= EXERCISE =
Your output should match the listing below word for word, without any images.

= SOURCE MATERIAL =
________________________________________

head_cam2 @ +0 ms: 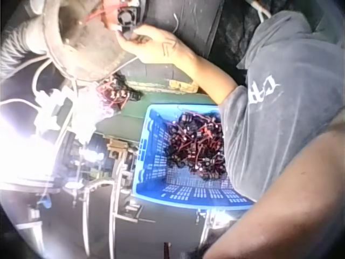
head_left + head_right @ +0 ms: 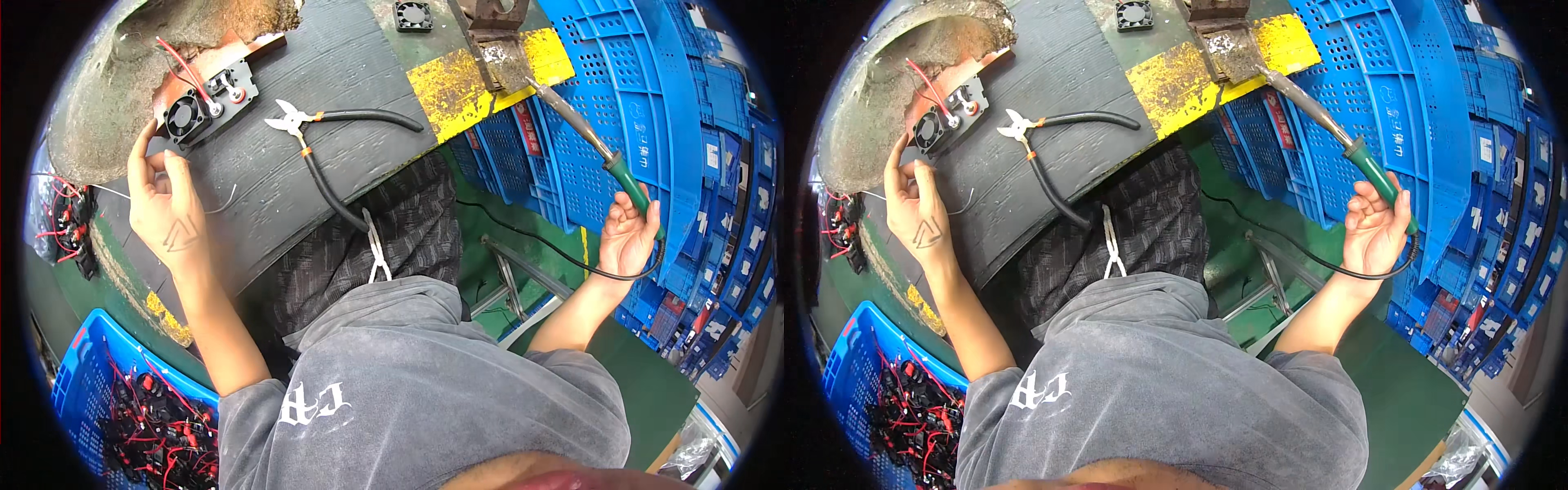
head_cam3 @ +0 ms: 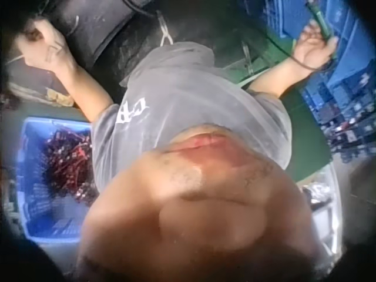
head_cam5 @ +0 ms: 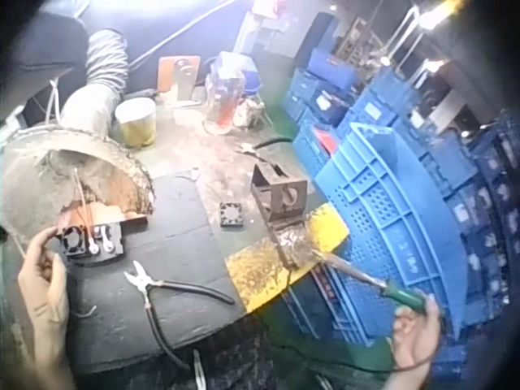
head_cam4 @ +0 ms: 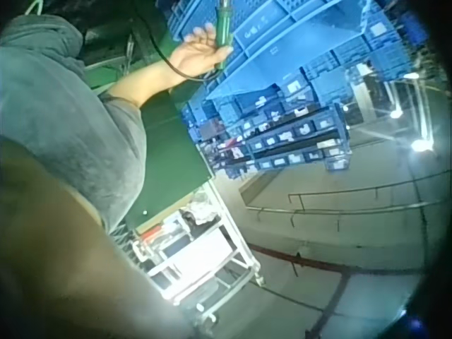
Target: Soldering wires onto small electronic cooling fans and trimming them with wire cutters on an assembly line.
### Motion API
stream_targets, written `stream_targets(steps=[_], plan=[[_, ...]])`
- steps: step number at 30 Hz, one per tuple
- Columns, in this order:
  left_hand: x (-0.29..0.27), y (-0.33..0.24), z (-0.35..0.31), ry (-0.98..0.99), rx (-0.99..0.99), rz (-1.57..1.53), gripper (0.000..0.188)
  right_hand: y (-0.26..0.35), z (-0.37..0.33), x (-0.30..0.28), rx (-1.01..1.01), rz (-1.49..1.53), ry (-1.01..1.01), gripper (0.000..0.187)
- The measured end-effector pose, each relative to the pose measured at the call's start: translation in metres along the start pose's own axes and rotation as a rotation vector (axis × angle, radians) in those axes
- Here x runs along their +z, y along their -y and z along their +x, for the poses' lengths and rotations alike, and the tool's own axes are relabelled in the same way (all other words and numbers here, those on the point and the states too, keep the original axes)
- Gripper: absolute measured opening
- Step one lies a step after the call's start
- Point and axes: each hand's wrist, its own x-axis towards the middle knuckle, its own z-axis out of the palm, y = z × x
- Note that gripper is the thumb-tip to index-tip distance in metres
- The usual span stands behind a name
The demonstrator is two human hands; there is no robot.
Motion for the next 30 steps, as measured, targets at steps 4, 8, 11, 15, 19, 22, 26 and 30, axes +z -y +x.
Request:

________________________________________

= ANSWER SECTION =
head_cam2 @ +0 ms: 
head_left + head_right @ +0 ms: 
head_cam3 @ +0 ms: 
head_cam5 @ +0 ms: 
head_cam4 @ +0 ms: 
Target: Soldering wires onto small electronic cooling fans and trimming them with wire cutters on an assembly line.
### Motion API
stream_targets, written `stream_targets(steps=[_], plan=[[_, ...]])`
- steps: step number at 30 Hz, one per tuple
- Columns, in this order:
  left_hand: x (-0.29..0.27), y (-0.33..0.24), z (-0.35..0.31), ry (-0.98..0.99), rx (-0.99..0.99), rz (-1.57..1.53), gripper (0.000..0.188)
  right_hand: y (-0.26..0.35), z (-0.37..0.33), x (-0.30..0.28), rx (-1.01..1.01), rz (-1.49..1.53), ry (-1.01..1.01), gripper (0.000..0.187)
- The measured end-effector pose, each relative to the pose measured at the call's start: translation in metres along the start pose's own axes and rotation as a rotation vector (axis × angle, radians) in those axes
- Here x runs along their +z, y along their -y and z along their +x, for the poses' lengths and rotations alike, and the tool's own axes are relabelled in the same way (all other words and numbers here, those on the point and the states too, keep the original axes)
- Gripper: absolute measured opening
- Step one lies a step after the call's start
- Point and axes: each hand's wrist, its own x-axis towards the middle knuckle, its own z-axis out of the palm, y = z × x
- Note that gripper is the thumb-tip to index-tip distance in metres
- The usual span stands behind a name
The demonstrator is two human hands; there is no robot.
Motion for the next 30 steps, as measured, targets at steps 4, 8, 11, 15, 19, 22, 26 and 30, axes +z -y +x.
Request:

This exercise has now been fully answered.